This plant is on northern California Zone 9. During day the flower blooms, and in the evening the flower closes itself. The flowers are purple in color and has a long green stem.
1 Answer
This is "salsify", or "Tragopogon porrifolius", to be "scientific" about it.
Pretty, right? They are actually selling plugs of it here, but I have it in my front "lawn", and it is a pretty noxious weed. Big, too. Some of the taller specimens can grow up to above my waist.
This picture doesn't quite do justice to their full size.
Per Wikipedia, it's in the daisy family. The flowers are sort of pretty, and they mature into the characteristic daisy puffball composed of seeds on little parachutes of fluff. In the case of salsify the puffballs are maybe 3-4 inches in diam. (quite striking really, as they are an interesting shade of coppery brown), and the seeds themselves are abt. a quarter inch long. This reproductive strategy (the parachute method) is very effective, so don't let these plants go to seed unless you want to start a salsify farm.

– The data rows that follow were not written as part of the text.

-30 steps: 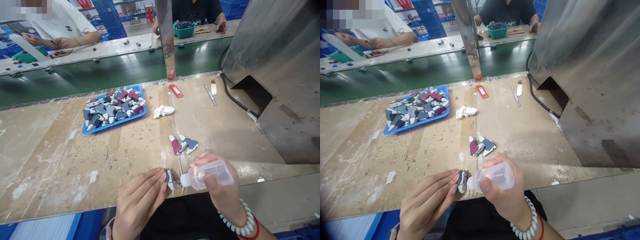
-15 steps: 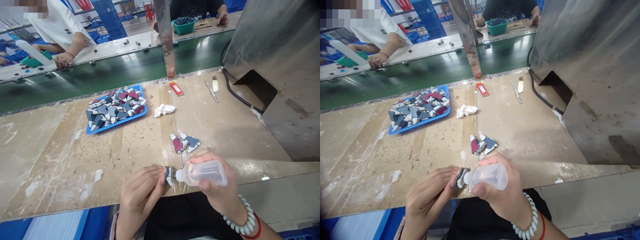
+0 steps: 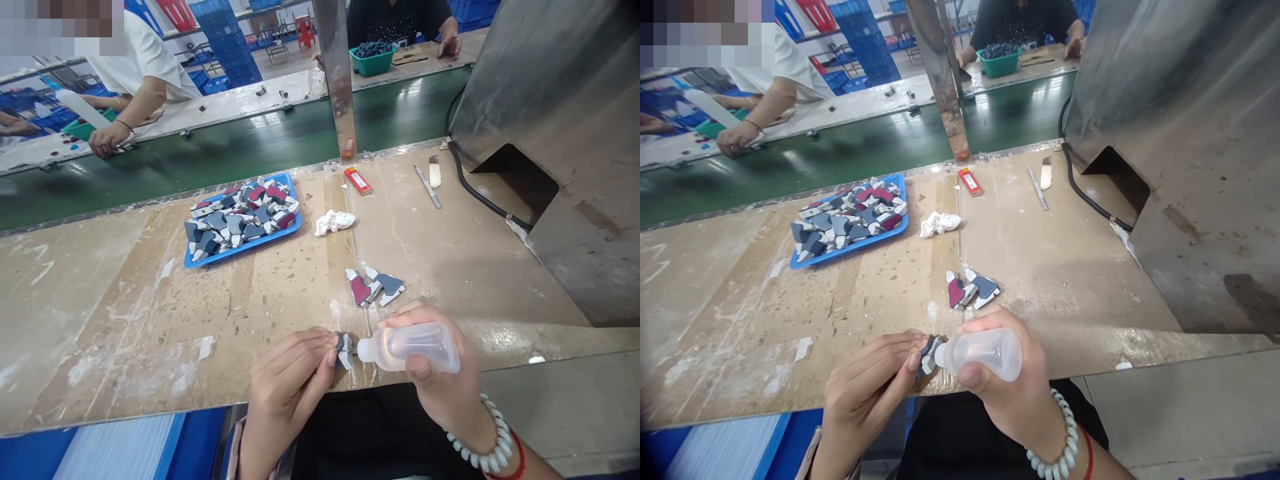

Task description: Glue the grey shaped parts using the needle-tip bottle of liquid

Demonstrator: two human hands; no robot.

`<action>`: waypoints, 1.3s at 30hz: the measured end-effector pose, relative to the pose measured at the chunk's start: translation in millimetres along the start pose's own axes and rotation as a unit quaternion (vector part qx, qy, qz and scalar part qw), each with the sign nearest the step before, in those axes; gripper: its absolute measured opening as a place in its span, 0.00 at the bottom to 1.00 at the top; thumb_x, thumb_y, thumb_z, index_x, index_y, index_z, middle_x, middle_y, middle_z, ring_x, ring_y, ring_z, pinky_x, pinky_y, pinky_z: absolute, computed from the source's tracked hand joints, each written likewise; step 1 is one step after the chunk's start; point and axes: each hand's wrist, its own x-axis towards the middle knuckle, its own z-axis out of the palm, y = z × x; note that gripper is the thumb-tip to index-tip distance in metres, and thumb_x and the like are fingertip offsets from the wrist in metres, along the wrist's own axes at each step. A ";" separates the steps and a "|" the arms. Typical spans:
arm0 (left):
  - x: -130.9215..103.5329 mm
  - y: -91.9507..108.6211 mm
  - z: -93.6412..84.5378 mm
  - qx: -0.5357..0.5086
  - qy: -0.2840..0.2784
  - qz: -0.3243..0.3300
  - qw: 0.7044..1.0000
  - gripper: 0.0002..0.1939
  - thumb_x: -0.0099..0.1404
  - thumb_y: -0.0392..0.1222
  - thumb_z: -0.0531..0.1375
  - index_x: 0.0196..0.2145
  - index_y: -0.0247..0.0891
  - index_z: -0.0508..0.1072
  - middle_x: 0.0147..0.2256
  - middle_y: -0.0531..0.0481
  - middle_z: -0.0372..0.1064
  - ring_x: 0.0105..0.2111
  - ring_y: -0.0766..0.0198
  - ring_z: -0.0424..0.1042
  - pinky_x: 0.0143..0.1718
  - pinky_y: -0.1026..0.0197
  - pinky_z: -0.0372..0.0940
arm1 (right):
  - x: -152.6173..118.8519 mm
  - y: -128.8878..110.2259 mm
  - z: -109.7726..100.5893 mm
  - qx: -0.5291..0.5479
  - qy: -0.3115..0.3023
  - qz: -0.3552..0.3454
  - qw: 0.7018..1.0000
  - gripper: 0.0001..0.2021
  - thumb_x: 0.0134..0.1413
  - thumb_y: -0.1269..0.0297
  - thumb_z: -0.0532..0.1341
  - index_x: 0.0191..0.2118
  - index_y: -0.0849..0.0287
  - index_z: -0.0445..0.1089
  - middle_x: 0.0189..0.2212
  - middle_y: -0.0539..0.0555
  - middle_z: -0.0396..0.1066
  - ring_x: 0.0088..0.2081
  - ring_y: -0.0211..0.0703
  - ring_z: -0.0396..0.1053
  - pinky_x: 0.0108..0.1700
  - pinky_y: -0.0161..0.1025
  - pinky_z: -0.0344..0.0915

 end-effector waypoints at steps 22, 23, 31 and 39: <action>-29.2 3.3 1.9 0.148 -0.045 0.060 0.986 0.16 0.70 0.34 0.62 0.54 0.34 0.74 0.50 0.44 0.77 0.54 0.52 0.74 0.53 0.51 0.74 | 6.0 -25.1 -50.9 0.096 0.119 0.148 0.977 0.17 0.53 0.52 0.71 0.42 0.56 0.70 0.34 0.54 0.73 0.36 0.43 0.75 0.37 0.34 0.75; -32.8 4.9 3.6 0.159 -0.036 0.064 0.985 0.17 0.70 0.33 0.62 0.55 0.32 0.74 0.50 0.43 0.76 0.55 0.52 0.73 0.56 0.50 0.73 | 5.6 -26.4 -57.2 0.079 0.118 0.143 0.980 0.18 0.58 0.47 0.66 0.44 0.57 0.71 0.31 0.55 0.73 0.34 0.45 0.75 0.35 0.36 0.75; -40.6 18.0 12.7 0.147 0.067 0.017 0.987 0.11 0.69 0.28 0.62 0.49 0.30 0.76 0.44 0.46 0.78 0.48 0.63 0.76 0.55 0.63 0.70 | 15.4 -10.0 -72.4 -0.265 0.220 0.010 0.939 0.36 0.36 0.54 0.79 0.52 0.55 0.67 0.47 0.60 0.75 0.50 0.62 0.73 0.56 0.63 0.65; -28.2 30.4 13.6 0.085 0.131 -0.003 0.988 0.13 0.76 0.42 0.54 0.42 0.32 0.76 0.35 0.48 0.77 0.39 0.65 0.77 0.43 0.64 0.72 | 2.9 -16.2 -72.4 -0.297 0.293 -0.186 0.890 0.20 0.50 0.53 0.71 0.45 0.59 0.69 0.39 0.55 0.67 0.37 0.47 0.67 0.45 0.49 0.66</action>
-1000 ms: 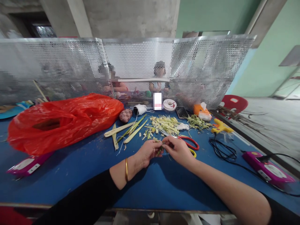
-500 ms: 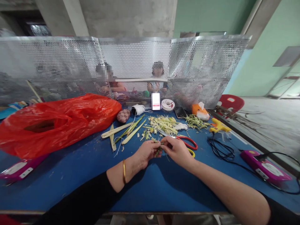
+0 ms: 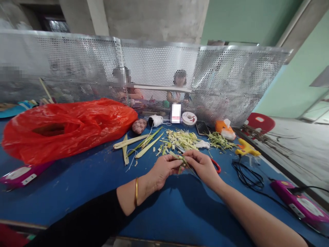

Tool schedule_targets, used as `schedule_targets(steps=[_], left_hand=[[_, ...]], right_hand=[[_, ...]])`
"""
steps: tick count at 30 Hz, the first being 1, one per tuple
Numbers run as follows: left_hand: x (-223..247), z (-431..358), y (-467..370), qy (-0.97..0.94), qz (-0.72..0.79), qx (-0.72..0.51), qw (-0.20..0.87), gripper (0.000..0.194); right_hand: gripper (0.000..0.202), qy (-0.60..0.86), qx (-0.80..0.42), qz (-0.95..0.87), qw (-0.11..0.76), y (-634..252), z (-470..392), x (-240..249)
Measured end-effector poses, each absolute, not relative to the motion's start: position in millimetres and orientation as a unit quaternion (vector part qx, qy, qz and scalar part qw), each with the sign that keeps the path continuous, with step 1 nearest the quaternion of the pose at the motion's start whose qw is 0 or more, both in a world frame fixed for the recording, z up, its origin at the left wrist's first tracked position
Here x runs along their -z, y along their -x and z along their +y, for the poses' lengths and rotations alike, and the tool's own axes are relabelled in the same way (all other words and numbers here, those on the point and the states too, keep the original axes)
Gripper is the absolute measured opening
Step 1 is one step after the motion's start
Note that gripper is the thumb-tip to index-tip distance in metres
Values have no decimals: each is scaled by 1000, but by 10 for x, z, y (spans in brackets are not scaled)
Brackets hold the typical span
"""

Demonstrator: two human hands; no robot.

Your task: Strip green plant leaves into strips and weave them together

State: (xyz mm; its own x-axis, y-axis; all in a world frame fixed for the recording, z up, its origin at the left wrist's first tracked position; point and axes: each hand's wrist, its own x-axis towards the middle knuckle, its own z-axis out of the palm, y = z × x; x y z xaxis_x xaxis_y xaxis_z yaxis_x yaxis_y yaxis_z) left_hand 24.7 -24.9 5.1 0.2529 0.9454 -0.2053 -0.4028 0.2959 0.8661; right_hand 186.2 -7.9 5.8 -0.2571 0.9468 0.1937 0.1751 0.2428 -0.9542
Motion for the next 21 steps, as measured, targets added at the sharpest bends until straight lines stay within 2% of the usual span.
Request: schedule_targets(steps=[5,21], left_hand=[[-36,-239,-251,-333,350,-484,730,22],[41,-215,-267,-334,364,-486,721,12]], right_hand=[[34,427,-474,-636,433,-1854,-81,-54],[33,421,-493,-636,419,-1824,-121,-15]])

Don't laugh! Supposedly you can eat the long slender taproot (which, by the way, isn't easy to dig out completely from your lawn):
But I will tell you I tasted it. Maybe I didn't clean it as well as I should have, but I washed it as best I could, and it still tasted like dirt.
I didn't have this recipe from http://www.junedarville.com/roasted-salsify.html at the time though, so maybe I should try it again.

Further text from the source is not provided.